Menuju konten utama
Obituari

Aloysius Sugianto, Anak Buah Ali Moertopo Pengganda Supersemar

Anak buah Ali Moertopo yang diperintah menggandakan Supersemar. Karier Aloysius Sugianto mandek gara-gara bikin marah Soeharto.

Soeharto (kiri) berada dibelakang Soekarno (kanan) pada maret 1966. Foto/Getty Images/Beryl Bernay

tirto.id - Tersebutlah pada malam 11 Maret 1966, sebuah rapat digelar di Markas Komando Cadangan Strategis Angkatan Darat (Kostrad), Gambir. Bagian intelijen Kostrad hari itu juga ikut sibuk. Mayor Aloysius Sugianto tak bisa istirahat gara-gara ada perintah penting dari atasannya, Letnan Kolonel Ali Moertopo.

“Tolong cepat gandakan!” kata Ali, seperti diingat Sugianto dan dikutip majalah Tempo edisi 20 Oktober 2013. Ali lantas menyerahkan dua lembar kertas kepada Sugianto. “Segera kembali,” kata Ali lagi.

Sugianto segera menyadari betapa pentingnya surat tersebut. Seingat Sugianto, Mayor Jenderal Basuki Rachmat, Brigadir Jenderal M. Jusuf, dan Brigadir Jenderal Amirmachmud baru saja bertandang ke markas Kostrad untuk menemui Panglima Kostrad Mayor Jenderal Soeharto. Sebelumnya, ketiga jendral itu menghadap Presiden Sukarno di Istana Bogor.

Pada zaman itu, seingat Sugianto, belum ada mesin fotokopi sehingga metode penggandaan dokumen yang lazim adalah dengan memfotonya. Maka Sugianto bergegas mencari studio foto dengan dikawal polisi militer naik jeep. Sebenarnya, itu adalah tugas yang agak mustahil karena hari sudah larut malam. Sugianto lalu teringat seseorang yang barangkali bisa membantunya: Jerry Sumendap.

Jerry adalah seorang pengusaha pelayaran yang belakangan mendirikan Bouraq Airline. Sugianto tahu belaka, Jerry yang sering melawat ke Eropa itu punya peralatan canggih di rumahnya. Maka dia pun bergegas menuju ke rumah Jerry di Jalan Lombok, kawasan elite Menteng.

Legalah Sugianto mengetahui Jerry sedang berada di rumah. Sugianto langsung memperlihatkan dua lembar dokumen penting yang harus digandakan itu. Semula, surat itu hendak difoto dengan kamera biasa, tapi urung karena tidak ada waktu untuk mencetak fotonya.
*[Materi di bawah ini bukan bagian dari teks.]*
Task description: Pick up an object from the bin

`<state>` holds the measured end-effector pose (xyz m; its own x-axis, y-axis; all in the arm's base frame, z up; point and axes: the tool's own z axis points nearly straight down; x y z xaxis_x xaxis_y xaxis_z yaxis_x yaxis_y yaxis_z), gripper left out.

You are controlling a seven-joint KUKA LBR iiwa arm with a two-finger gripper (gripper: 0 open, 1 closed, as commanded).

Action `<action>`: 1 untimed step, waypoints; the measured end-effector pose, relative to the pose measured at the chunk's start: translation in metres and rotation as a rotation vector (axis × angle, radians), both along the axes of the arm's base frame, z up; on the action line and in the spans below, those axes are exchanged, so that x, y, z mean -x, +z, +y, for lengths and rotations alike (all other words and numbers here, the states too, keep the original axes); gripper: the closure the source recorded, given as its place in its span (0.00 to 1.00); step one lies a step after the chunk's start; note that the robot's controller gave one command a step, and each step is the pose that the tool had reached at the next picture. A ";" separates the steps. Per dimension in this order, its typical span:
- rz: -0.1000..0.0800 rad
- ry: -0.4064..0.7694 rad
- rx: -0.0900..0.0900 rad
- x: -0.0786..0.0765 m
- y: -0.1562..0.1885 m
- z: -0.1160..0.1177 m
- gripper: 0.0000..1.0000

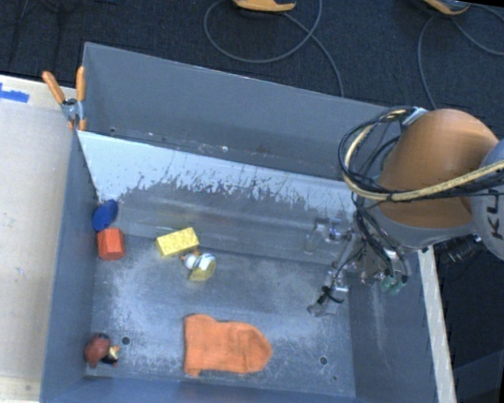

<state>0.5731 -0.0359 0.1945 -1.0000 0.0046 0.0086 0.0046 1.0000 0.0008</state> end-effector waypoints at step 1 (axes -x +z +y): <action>-0.008 0.001 0.001 -0.001 0.005 0.000 0.00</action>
Offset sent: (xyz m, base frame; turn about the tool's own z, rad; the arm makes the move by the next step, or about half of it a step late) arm -0.0231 0.0688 -0.1202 -0.0516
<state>0.5742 -0.0359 0.1991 -1.0000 0.0037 0.0010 0.0037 1.0000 0.0002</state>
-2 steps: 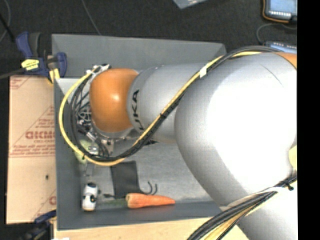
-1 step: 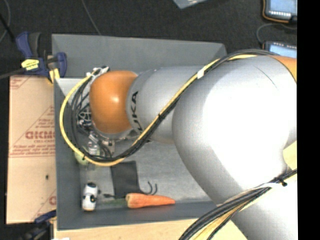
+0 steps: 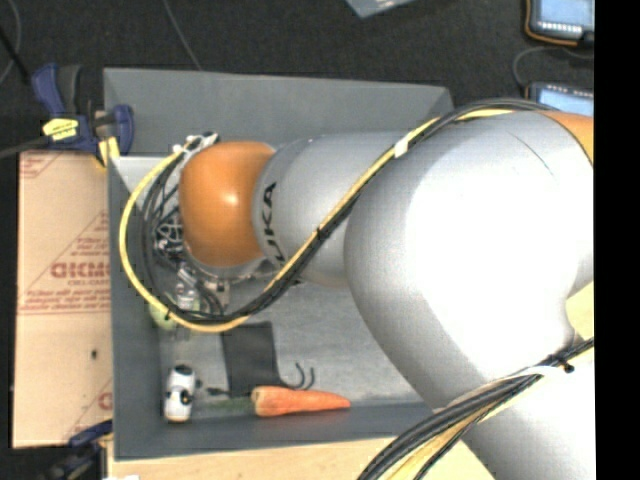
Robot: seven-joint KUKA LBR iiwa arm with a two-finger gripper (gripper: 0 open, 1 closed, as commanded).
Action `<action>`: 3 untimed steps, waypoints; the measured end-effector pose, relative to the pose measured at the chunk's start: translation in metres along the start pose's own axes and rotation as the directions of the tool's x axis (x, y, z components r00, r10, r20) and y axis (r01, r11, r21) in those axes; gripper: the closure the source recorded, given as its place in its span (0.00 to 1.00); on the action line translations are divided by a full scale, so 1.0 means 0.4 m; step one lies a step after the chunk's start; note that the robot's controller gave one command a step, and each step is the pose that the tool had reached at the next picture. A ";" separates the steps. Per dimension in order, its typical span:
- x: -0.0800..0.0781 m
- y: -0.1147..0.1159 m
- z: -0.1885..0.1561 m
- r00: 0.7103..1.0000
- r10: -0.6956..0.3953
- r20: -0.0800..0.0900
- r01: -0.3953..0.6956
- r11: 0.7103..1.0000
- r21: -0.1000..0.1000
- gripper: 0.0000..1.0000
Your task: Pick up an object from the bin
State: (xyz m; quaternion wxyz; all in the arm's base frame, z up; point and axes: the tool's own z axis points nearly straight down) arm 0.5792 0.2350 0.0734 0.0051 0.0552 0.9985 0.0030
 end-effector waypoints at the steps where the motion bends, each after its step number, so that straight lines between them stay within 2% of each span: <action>1: 0.002 -0.001 -0.009 1.000 0.000 -0.002 0.000 1.000 0.001 1.00; 2: 0.006 -0.004 -0.057 1.000 0.001 -0.009 -0.001 1.000 0.004 1.00; 3: 0.004 -0.003 -0.115 1.000 0.002 -0.007 -0.002 1.000 0.003 1.00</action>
Offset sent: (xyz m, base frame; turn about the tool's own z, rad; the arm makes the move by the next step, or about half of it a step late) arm 0.0001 0.0001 0.0839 0.0000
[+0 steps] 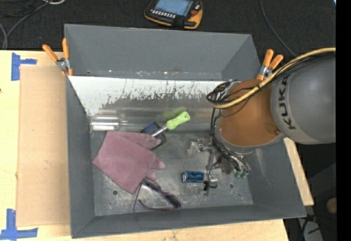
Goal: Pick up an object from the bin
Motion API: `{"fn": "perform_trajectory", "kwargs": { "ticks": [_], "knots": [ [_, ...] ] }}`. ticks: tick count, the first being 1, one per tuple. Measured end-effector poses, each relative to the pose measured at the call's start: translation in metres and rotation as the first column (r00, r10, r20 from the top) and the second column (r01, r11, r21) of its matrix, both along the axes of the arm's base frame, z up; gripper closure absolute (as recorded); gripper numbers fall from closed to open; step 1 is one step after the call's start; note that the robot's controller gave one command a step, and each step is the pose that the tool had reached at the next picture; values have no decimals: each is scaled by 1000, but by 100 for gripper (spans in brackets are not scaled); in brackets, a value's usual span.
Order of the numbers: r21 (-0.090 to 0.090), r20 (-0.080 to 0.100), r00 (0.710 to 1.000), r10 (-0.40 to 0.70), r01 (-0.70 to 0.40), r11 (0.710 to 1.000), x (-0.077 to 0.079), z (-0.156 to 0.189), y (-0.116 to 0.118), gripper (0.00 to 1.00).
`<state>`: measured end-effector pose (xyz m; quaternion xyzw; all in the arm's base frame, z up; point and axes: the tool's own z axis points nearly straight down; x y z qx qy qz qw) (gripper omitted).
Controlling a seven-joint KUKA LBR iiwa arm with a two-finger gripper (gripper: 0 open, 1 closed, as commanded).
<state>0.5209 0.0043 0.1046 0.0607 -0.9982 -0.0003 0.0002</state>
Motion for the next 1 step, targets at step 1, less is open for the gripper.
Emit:
{"fn": "perform_trajectory", "kwargs": {
  "ticks": [1],
  "knots": [
    [1,6,998,64,-64,998,-2,49,-3,0]
  ]
}}
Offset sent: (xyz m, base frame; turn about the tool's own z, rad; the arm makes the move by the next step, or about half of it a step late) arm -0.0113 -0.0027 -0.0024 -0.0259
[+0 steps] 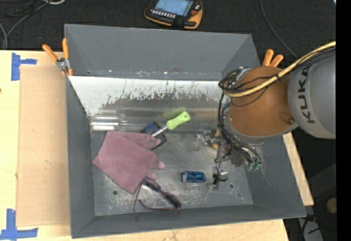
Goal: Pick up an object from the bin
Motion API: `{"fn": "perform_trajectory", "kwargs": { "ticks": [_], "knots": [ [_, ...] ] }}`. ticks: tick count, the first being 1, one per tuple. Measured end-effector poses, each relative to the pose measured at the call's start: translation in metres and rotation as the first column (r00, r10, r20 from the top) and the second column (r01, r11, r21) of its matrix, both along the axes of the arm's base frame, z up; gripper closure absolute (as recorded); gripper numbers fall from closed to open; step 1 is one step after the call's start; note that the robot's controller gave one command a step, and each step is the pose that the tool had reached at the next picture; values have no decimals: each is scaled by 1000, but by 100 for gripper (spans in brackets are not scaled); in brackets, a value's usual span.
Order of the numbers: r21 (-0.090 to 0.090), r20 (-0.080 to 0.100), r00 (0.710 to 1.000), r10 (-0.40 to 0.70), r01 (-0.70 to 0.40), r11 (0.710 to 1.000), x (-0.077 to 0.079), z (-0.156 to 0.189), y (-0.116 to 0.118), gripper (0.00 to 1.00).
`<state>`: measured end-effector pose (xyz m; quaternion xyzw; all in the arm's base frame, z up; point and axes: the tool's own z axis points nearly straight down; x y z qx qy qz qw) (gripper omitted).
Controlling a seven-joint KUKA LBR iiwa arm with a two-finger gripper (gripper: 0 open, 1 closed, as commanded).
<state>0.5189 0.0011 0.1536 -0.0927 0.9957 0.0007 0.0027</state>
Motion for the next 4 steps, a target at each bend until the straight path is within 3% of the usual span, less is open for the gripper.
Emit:
{"fn": "perform_trajectory", "kwargs": {
  "ticks": [1,2,3,4],
  "knots": [
    [-2,-19,999,-39,39,999,-11,-54,1,0],
    [-1,7,996,93,-93,996,26,-85,-2,0],
    [-1,-17,997,-78,78,997,9,-84,5,100],
    [-1,-17,997,-79,79,997,9,-84,5,100]
  ]
}}
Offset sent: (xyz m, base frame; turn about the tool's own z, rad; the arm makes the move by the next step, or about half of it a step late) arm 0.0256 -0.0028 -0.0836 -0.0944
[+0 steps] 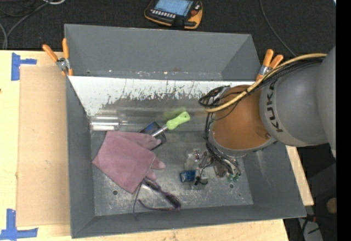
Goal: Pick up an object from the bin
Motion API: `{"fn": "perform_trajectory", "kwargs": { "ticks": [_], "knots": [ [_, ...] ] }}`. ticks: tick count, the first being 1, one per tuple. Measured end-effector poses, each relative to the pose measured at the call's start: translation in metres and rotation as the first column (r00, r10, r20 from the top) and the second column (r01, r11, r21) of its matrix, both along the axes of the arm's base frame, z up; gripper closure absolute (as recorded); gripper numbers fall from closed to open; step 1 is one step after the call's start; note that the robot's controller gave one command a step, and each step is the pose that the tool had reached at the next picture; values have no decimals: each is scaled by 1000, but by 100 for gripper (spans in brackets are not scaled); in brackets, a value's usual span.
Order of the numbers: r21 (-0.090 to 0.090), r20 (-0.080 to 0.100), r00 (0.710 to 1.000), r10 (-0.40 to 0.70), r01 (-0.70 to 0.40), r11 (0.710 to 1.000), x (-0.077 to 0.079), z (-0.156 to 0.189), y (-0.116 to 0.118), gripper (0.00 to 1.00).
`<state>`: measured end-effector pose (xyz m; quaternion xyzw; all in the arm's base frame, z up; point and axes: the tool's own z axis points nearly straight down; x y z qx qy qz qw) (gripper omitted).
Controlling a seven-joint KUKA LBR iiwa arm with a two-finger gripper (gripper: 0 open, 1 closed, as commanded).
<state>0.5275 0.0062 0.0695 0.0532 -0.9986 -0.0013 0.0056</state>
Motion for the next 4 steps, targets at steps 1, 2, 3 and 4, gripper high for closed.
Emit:
{"fn": "perform_trajectory", "kwargs": {
  "ticks": [1,2,3,4],
  "knots": [
    [0,-1,1000,-1,1,1000,-1,9,0,100],
    [0,-1,1000,-1,1,1000,0,21,0,100],
    [0,-3,1000,-1,1,1000,-1,43,1,100],
    [1,-3,1000,-2,2,1000,-1,63,1,100]
  ]
}}
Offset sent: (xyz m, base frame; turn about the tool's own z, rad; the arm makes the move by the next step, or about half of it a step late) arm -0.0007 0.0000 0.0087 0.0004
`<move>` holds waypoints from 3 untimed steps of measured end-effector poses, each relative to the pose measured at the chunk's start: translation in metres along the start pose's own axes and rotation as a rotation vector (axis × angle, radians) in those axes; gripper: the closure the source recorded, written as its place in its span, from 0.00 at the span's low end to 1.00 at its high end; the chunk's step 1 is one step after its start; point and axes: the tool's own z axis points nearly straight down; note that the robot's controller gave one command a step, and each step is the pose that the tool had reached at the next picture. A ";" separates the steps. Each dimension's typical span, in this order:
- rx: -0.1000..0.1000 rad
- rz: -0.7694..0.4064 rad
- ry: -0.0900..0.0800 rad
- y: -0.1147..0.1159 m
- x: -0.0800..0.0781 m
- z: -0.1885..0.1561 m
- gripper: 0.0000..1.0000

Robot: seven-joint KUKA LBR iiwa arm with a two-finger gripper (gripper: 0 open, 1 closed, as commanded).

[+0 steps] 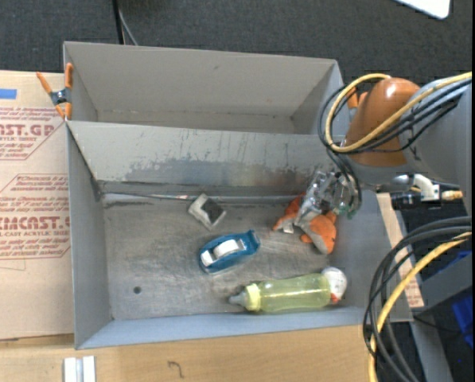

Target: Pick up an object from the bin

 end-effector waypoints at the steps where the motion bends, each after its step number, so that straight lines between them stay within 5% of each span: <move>1: 0.003 0.004 -0.007 -0.001 0.008 -0.001 1.00; 2: 0.006 0.009 -0.002 0.001 0.006 -0.001 1.00; 3: 0.013 -0.002 0.018 0.005 0.018 -0.045 1.00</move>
Offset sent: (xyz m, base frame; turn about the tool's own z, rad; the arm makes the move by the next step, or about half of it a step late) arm -0.0118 0.0045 -0.0144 0.0136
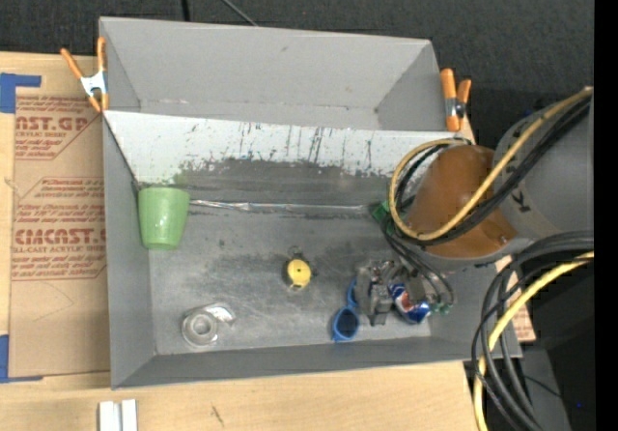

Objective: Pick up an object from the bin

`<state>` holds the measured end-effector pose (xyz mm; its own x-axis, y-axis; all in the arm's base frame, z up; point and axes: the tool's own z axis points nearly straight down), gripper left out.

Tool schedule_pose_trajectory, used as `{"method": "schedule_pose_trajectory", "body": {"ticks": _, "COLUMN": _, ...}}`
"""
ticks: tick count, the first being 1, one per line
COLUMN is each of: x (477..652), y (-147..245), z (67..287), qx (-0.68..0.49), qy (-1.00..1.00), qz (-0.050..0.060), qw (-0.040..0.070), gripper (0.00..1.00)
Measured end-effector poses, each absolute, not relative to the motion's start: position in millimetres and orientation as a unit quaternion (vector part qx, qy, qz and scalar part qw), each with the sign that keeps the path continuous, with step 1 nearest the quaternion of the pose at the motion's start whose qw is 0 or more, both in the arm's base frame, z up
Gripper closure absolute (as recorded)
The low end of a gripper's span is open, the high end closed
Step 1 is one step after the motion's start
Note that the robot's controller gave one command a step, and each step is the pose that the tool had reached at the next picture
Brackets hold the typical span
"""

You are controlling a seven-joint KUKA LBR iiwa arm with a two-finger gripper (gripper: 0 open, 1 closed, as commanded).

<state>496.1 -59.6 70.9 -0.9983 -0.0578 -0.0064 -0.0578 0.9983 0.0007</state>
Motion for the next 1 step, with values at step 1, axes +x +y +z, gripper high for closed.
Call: {"method": "schedule_pose_trajectory", "body": {"ticks": 1, "x": 494.4, "y": -59.8, "z": 69.7, "qx": -0.029, "qy": 1.0, "qz": 0.0, "qw": 0.0, "gripper": 0.0}}
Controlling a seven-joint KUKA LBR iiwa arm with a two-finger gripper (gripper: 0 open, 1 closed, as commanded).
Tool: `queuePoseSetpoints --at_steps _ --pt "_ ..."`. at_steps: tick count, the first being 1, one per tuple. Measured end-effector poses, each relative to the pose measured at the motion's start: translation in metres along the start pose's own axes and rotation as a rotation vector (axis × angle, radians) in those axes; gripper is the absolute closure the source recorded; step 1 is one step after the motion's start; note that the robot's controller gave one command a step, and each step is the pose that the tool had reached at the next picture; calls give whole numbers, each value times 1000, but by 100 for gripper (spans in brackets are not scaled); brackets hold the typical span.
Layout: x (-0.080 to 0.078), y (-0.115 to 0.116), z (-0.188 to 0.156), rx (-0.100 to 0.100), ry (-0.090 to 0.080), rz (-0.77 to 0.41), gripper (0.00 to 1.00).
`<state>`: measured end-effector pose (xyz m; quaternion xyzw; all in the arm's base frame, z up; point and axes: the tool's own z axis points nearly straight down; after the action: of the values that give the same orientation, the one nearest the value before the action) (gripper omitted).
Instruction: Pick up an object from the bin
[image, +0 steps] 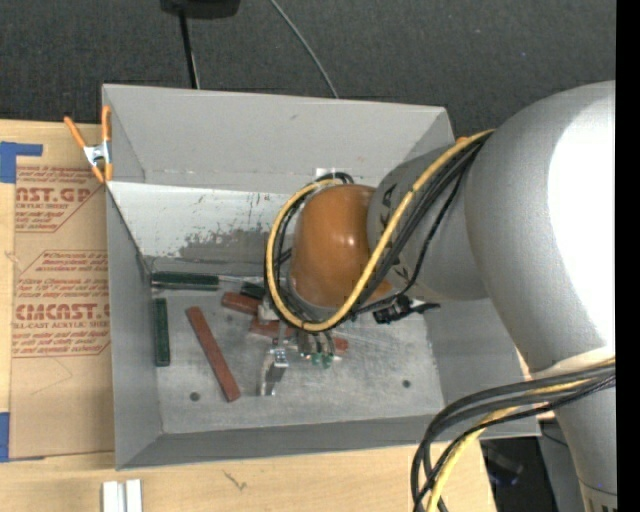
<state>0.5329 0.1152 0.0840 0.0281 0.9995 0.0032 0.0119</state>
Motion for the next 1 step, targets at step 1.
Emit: queuePoseSetpoints --at_steps 1 --pt "-20 -21 0 -5 2 -38 0"
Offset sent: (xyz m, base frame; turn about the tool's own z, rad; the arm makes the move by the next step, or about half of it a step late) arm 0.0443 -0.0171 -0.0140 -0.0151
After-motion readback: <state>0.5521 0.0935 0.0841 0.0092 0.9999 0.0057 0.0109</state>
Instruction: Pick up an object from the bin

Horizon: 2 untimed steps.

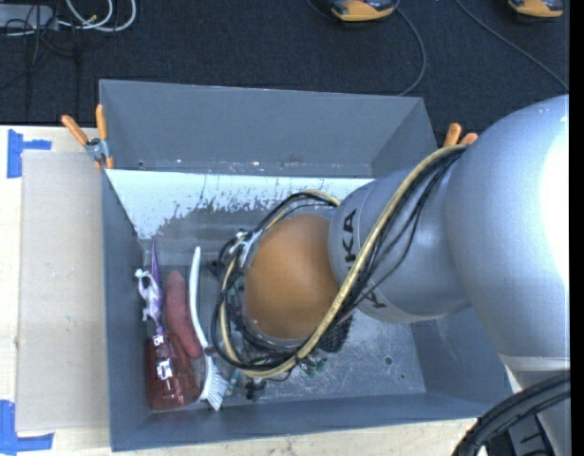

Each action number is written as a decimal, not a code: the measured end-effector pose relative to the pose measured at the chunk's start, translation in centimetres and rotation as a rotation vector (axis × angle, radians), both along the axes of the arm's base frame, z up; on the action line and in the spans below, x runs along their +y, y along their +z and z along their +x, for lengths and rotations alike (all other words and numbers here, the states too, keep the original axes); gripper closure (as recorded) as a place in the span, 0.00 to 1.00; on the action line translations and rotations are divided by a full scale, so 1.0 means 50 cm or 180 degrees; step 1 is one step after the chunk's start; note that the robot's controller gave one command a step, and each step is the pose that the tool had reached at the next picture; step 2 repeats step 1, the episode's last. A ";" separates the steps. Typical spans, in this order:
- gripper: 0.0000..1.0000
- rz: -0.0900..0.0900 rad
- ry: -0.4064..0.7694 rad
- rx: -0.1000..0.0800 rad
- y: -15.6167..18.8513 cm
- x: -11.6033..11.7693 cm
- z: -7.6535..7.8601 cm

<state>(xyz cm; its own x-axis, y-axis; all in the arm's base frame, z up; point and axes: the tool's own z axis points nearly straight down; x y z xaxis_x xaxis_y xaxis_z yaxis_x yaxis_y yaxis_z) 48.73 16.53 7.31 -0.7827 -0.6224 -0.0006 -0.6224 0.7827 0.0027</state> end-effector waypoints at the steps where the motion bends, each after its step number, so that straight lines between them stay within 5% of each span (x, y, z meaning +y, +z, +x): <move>1: 1.00 -0.0003 -0.0002 0.0013 0.016 0.000 -0.003; 2: 1.00 -0.0003 -0.0002 0.0013 0.016 0.000 -0.003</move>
Offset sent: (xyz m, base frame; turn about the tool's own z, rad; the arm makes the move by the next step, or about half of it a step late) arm 0.0000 0.0001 0.0567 0.0000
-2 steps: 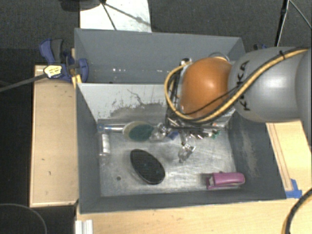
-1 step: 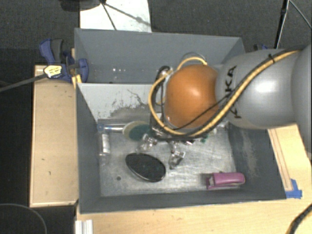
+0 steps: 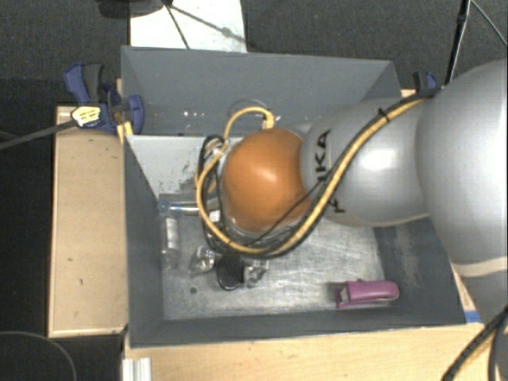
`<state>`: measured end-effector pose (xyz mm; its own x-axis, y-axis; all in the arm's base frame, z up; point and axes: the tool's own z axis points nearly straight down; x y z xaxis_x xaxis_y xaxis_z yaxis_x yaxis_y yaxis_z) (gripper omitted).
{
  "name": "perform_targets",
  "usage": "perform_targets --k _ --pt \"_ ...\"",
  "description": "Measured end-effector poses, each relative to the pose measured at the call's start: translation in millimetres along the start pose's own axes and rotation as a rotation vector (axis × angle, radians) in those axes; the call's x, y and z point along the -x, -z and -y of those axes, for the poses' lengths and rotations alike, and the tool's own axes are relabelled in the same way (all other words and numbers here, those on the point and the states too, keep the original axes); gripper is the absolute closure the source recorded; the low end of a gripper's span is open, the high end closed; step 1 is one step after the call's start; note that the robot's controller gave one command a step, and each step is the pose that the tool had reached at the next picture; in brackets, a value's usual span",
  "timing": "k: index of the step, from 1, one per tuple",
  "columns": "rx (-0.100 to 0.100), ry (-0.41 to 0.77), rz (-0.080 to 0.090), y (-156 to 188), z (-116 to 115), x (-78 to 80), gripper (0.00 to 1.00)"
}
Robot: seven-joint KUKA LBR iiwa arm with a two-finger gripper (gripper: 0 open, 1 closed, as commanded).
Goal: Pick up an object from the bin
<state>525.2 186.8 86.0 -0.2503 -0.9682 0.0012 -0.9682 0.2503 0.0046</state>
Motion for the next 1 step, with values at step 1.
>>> perform_targets --k 1 --pt "0.0 -0.005 -0.001 0.4 0.7 -1.4 1.0"
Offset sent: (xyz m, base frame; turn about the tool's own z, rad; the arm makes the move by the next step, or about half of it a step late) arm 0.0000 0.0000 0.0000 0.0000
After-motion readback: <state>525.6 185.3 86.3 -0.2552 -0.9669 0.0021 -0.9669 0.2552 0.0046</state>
“Sumendap berpikir menggunakan polaroid miliknya,” ingat Sugianto.

Lalu dipotretlah dokumen itu dengan kamera polaroid. Dari lima kali jepretan, Sugianto menemukan tiga jepretan yang bagus. Lembaran-lembaran asli dan hasil jepretannya kemudian dimasukan ke dalam map. Tugas selesai dan Sugianto pun bergegas kembali ke markas Kostrad sesuai perintah Ali Moertopo.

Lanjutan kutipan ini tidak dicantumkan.